== WHAT THIS TASK INVOLVES ==
Copy out all of the lines below exactly; the pictures do not belong in the copy.

== DATA BLOCK ==
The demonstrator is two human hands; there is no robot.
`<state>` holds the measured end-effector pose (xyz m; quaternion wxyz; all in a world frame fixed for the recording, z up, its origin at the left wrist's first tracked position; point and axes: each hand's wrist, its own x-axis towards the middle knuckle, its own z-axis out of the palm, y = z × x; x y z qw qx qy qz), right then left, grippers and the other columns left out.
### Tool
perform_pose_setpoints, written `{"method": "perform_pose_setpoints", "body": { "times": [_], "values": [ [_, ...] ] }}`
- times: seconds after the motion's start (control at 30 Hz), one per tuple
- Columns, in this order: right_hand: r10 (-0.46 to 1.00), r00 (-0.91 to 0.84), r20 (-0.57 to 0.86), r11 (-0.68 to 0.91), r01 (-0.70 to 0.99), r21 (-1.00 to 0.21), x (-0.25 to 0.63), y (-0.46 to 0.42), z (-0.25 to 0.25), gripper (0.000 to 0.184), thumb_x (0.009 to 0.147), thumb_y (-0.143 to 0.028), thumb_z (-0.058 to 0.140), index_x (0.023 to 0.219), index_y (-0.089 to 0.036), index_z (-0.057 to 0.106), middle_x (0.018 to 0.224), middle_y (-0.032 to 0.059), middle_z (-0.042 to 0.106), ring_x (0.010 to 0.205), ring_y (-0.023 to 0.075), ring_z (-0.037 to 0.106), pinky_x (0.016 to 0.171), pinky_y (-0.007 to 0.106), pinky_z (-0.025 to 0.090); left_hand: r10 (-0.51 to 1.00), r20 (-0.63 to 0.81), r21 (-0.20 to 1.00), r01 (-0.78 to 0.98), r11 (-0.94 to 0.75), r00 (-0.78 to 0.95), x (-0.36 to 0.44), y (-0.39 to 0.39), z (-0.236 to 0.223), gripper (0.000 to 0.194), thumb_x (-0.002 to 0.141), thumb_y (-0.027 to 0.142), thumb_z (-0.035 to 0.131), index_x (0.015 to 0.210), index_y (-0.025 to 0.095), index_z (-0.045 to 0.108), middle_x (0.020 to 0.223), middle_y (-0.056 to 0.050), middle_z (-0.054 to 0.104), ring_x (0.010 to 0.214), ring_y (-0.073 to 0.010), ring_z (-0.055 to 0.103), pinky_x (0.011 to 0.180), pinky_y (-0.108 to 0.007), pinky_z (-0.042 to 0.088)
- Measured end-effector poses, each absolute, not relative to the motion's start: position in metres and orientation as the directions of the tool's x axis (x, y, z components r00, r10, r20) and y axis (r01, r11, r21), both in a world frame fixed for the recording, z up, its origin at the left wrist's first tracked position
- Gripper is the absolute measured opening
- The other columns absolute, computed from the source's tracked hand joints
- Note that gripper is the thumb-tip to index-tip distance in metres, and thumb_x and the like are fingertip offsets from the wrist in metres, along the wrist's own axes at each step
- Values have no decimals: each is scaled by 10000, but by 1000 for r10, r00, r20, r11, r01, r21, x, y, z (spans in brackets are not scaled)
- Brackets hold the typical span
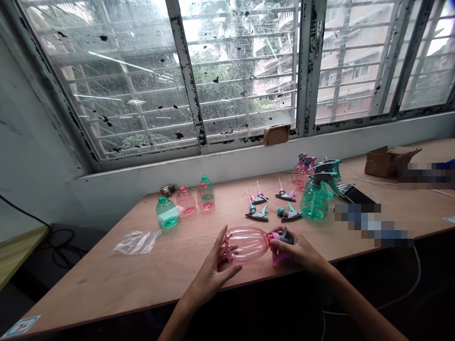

== SOLUTION ==
The demonstrator is two human hands; there is no robot.
`<state>` holds the measured end-effector pose (xyz m; quaternion wxyz; all in a world frame fixed for the recording, z up, its origin at the left wrist's first tracked position; point and axes: each hand's wrist, its own x-axis towards the middle knuckle, its own z-axis out of the palm, y = z × x; x y z qw qx qy qz), right then left, grippers and the other columns left out.
### Tool
perform_pose_setpoints, written `{"method": "perform_pose_setpoints", "body": { "times": [_], "values": [ [_, ...] ] }}`
- times: seconds after the motion's start (control at 30 Hz), one per tuple
- Columns, in this order: right_hand: r10 (-0.46 to 1.00), r00 (-0.91 to 0.84), r20 (-0.57 to 0.86), r11 (-0.68 to 0.91), r01 (-0.70 to 0.99), r21 (-1.00 to 0.21), x (-0.25 to 0.63), y (-0.46 to 0.42), z (-0.25 to 0.25), gripper (0.000 to 0.184), thumb_x (0.009 to 0.147), thumb_y (-0.143 to 0.028), thumb_z (-0.058 to 0.140), index_x (0.023 to 0.219), index_y (-0.089 to 0.036), index_z (-0.057 to 0.106), middle_x (0.018 to 0.224), middle_y (-0.032 to 0.059), middle_z (-0.042 to 0.106), ring_x (0.010 to 0.205), ring_y (-0.023 to 0.075), ring_z (-0.037 to 0.106), pinky_x (0.016 to 0.171), pinky_y (-0.007 to 0.106), pinky_z (-0.025 to 0.090); left_hand: r10 (-0.51 to 1.00), r20 (-0.63 to 0.81), r21 (-0.20 to 1.00), r01 (-0.78 to 0.98), r11 (-0.94 to 0.75), r00 (-0.78 to 0.95), x (-0.36 to 0.44), y (-0.39 to 0.39), z (-0.236 to 0.223), gripper (0.000 to 0.194), thumb_x (-0.002 to 0.141), thumb_y (-0.027 to 0.142), thumb_z (-0.035 to 0.131), index_x (0.015 to 0.210), index_y (-0.025 to 0.095), index_z (-0.045 to 0.108), middle_x (0.020 to 0.223), middle_y (-0.056 to 0.050), middle_z (-0.054 to 0.104), ring_x (0.010 to 0.214), ring_y (-0.073 to 0.010), ring_z (-0.055 to 0.103), pinky_x (0.011 to 0.180), pinky_y (-0.108 to 0.007), pinky_z (-0.042 to 0.088)
- Measured end-effector poses, each absolute, not relative to the motion's start: position in metres and orientation as the directions of the tool's x axis (x, y, z components r00, r10, r20) and y axis (r01, r11, r21), both in a world frame fixed for the recording, z up, its origin at the left wrist's first tracked position
- Gripper is the absolute measured opening
- The other columns absolute, computed from the source's tracked hand joints
- Note that gripper is the thumb-tip to index-tip distance in metres, and thumb_x and the like are fingertip offsets from the wrist in metres, along the wrist's own axes at each step
- Values have no decimals: each is scaled by 10000, but by 1000 for r10, r00, r20, r11, r01, r21, x, y, z (spans in brackets are not scaled)
- Brackets hold the typical span

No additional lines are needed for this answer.